## What you will do
Retype the data below, every word of it, exactly.

## Task material

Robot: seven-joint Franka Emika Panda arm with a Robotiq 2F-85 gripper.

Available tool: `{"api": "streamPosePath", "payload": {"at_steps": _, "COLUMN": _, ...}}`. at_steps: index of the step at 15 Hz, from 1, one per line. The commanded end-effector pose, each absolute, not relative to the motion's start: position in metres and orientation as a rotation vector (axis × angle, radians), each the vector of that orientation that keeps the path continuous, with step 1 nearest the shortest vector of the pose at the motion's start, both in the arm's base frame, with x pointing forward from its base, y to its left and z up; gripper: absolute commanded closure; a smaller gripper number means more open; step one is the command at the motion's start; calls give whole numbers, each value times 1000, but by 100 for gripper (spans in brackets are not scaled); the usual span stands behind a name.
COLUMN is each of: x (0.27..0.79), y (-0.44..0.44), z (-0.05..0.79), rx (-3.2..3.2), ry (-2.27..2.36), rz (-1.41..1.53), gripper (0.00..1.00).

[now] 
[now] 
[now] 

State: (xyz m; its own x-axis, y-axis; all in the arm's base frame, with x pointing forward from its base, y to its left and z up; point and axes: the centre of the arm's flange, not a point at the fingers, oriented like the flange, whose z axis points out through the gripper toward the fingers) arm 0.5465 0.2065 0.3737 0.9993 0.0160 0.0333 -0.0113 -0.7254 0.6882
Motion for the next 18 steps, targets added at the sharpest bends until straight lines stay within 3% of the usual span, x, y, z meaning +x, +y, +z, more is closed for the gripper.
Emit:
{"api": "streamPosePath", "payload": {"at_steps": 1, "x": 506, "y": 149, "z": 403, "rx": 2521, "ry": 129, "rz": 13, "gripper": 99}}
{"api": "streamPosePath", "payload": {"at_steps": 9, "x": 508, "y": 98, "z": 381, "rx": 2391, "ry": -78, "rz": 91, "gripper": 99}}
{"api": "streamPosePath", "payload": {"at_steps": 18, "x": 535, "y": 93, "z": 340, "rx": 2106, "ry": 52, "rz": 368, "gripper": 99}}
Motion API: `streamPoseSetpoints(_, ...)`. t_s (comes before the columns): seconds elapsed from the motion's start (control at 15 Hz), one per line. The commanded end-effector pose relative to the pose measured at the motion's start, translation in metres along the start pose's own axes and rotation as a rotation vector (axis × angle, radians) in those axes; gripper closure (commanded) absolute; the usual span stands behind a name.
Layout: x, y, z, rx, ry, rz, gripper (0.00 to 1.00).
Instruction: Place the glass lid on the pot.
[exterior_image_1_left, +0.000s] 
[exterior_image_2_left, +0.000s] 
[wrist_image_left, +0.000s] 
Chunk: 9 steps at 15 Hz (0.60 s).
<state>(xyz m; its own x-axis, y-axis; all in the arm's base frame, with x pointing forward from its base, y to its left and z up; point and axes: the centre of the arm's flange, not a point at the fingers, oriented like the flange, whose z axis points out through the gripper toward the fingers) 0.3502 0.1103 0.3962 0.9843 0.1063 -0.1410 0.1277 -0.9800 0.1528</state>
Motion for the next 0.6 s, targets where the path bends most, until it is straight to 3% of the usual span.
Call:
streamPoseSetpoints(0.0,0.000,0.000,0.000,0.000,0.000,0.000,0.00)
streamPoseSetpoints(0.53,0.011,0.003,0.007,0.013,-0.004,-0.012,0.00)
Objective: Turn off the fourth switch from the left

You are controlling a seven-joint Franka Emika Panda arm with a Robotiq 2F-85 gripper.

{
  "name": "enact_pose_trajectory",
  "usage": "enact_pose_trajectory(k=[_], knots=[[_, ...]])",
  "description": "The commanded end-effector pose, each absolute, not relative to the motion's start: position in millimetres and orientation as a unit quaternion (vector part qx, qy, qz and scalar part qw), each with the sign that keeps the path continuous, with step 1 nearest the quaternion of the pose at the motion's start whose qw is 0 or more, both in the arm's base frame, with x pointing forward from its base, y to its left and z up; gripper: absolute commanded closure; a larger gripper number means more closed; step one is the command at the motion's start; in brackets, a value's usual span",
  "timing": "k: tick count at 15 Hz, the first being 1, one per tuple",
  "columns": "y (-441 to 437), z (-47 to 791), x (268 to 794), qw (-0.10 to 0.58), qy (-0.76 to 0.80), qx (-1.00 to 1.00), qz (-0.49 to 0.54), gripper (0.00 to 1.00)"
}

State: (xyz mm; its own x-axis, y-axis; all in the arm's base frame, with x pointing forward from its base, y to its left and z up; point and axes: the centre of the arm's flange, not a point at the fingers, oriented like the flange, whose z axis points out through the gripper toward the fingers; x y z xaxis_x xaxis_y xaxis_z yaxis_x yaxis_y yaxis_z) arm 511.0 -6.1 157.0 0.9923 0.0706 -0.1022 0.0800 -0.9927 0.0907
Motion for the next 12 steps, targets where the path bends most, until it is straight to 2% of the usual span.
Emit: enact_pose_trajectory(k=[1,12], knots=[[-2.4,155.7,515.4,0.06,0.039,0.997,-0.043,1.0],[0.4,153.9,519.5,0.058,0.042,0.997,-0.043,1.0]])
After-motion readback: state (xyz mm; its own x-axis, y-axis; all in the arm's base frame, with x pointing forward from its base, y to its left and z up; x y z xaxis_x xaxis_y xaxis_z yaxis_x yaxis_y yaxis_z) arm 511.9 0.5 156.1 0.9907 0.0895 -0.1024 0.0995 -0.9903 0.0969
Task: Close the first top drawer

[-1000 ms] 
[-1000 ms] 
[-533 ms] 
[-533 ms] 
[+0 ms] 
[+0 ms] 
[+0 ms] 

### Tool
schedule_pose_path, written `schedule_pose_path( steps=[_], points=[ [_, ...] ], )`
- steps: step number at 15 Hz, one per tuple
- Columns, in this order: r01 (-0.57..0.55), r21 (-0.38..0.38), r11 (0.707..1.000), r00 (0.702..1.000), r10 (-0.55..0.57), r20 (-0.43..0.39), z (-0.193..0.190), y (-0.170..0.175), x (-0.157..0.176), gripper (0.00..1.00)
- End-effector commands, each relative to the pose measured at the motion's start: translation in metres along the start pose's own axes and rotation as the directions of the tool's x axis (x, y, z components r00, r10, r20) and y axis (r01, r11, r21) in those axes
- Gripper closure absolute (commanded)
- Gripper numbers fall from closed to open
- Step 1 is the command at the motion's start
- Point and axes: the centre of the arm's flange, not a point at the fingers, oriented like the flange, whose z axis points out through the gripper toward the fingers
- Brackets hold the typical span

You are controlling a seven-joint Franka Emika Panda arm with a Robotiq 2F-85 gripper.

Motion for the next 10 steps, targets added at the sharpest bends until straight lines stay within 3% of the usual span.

## Response to the task
Robot: seven-joint Franka Emika Panda arm with a Robotiq 2F-85 gripper.

Available tool: `{"api": "streamPosePath", "payload": {"at_steps": _, "COLUMN": _, ...}}`. at_steps: index of the step at 15 Hz, from 1, one per line. The commanded end-effector pose, each absolute, not relative to the motion's start: position in metres and orientation as a rotation vector (axis × angle, radians), each the vector of that orientation that keeps the path continuous, with step 1 nearest the shortest vector of the pose at the motion's start, both in the arm's base frame, with x pointing forward from its base, y to its left and z up; gripper: absolute commanded closure; a smaller gripper number means more open; step one is the command at the motion's start; calls give whole numbers, each value times 1000, but by 100 for gripper (spans in brackets are not scaled); the usual span stands behind a name.
COLUMN is each of: x (0.27..0.79), y (-0.44..0.44), z (-0.05..0.79), rx (-3.2..3.2), ry (-2.27..2.36), rz (-1.41..1.53), gripper (0.00..1.00).

[now] 
[now] 
[now] 

State: (xyz m; its own x-axis, y-axis; all in the arm's base frame, with x pointing forward from its base, y to its left and z up; point and axes: the centre of the arm's flange, not a point at the fingers, oriented like the flange, whose z axis points out through the gripper toward the fingers) arm 0.5465 0.2065 0.3737 0.9993 0.0160 0.0333 -0.0113 -0.7254 0.6882
Motion for the next 18 steps, targets added at the sharpest bends until straight lines stay within 3% of the usual span, x, y, z meaning +x, +y, +z, more is closed for the gripper.
Emit:
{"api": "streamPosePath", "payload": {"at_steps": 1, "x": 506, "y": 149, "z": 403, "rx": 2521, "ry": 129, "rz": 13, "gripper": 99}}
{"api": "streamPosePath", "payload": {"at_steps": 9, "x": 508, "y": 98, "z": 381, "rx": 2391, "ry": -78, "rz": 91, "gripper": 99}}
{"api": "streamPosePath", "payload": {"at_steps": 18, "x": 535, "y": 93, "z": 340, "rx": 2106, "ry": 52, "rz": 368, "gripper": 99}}
Motion API: `streamPoseSetpoints(_, ...)`. t_s (comes before the columns): seconds elapsed from the motion's start (control at 15 Hz), one per line. The commanded end-effector pose relative to the pose measured at the motion's start, translation in metres along the start pose's own axes and rotation as a rotation vector (axis × angle, radians) in those axes; gripper closure (commanded) absolute; the usual span stands behind a name.
Layout: x, y, z, rx, ry, rz, gripper (0.00 to 1.00).
Instruction: Place the glass lid on the pot.
[exterior_image_1_left, +0.000s] 
[exterior_image_2_left, +0.000s] 
[wrist_image_left, +0.000s] 
Chunk: 9 steps at 15 Hz (0.60 s).
<state>(xyz m; its own x-axis, y-axis; all in the arm's base frame, with x pointing forward from its base, y to its left and z up; point and axes: the centre of the arm's flange, not a point at the fingers, oriented like the flange, whose z axis points out through the gripper toward the fingers) 0.3502 0.1103 0.3962 0.9843 0.1063 -0.1410 0.1277 -0.9800 0.1528</state>
Motion for the next 0.6 s, targets where the path bends most, until it is straight to 3% of the usual span.
Call:
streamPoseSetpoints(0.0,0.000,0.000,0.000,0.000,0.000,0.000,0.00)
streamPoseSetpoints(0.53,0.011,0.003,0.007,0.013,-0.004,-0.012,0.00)
Objective: Turn off the fourth switch from the left

You are controlling a seven-joint Franka Emika Panda arm with a Robotiq 2F-85 gripper.

{
  "name": "enact_pose_trajectory",
  "usage": "enact_pose_trajectory(k=[_], knots=[[_, ...]])",
  "description": "The commanded end-effector pose, each absolute, not relative to the motion's start: position in millimetres and orientation as a unit quaternion (vector part qx, qy, qz and scalar part qw), each with the sign that keeps the path continuous, with step 1 nearest the quaternion of the pose at the motion's start whose qw is 0 or more, both in the arm's base frame, with x pointing forward from its base, y to its left and z up; gripper: absolute commanded closure; a larger gripper number means more closed; step one is the command at the motion's start; in brackets, a value's usual span",
  "timing": "k: tick count at 15 Hz, the first being 1, one per tuple",
  "columns": "y (-441 to 437), z (-47 to 791), x (268 to 794), qw (-0.10 to 0.58), qy (-0.76 to 0.80), qx (-1.00 to 1.00), qz (-0.49 to 0.54), gripper (0.00 to 1.00)"
}

State: (xyz mm; its own x-axis, y-axis; all in the arm's base frame, with x pointing forward from its base, y to its left and z up; point and axes: the centre of the arm's flange, not a point at the fingers, oriented like the flange, whose z axis points out through the gripper toward the fingers; x y z xaxis_x xaxis_y xaxis_z yaxis_x yaxis_y yaxis_z) arm 511.0 -6.1 157.0 0.9923 0.0706 -0.1022 0.0800 -0.9927 0.0907
Motion for the next 12 steps, targets where the path bends most, until it is straight to 2% of the usual span.
Emit: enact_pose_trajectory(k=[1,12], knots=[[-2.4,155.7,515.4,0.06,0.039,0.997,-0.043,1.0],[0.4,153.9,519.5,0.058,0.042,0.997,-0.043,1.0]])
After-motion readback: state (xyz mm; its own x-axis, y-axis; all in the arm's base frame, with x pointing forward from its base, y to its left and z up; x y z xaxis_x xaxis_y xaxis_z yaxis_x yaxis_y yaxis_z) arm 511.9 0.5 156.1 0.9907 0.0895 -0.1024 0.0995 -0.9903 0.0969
Task: Close the first top drawer

[-1000 ms] 
[-1000 ms] 
[-533 ms] 
[-533 ms] 
[+0 ms] 
[+0 ms] 
[+0 ms] 

### Tool
schedule_pose_path, written `schedule_pose_path( steps=[_], points=[ [_, ...] ], )`
- steps: step number at 15 Hz, one per tuple
- Columns, in this order: r01 (-0.57..0.55), r21 (-0.38..0.38), r11 (0.707..1.000), r00 (0.702..1.000), r10 (-0.55..0.57), r20 (-0.43..0.39), z (-0.193..0.190), y (-0.170..0.175), x (-0.157..0.176), gripper (0.00..1.00)
- End-effector commands, each relative to the pose measured at the motion's start: translation in metres along the start pose's own axes and rotation as the directions of the tool's x axis (x, y, z components r00, r10, r20) and y axis (r01, r11, r21) in those axes
- Gripper closure absolute (commanded)
- Gripper numbers fall from closed to open
- Step 1 is the command at the motion's start
- Point and axes: the centre of the arm's flange, not a point at the fingers, oriented like the flange, whose z axis points out through the gripper toward the fingers
- Brackets hold the typical span

You are controlling a seven-joint Franka Emika Panda arm with a Robotiq 2F-85 gripper.

Motion for the next 10 steps, targets added at the sharpest bends until straight lines stay within 3% of the usual span.

The exercise asks for nothing more.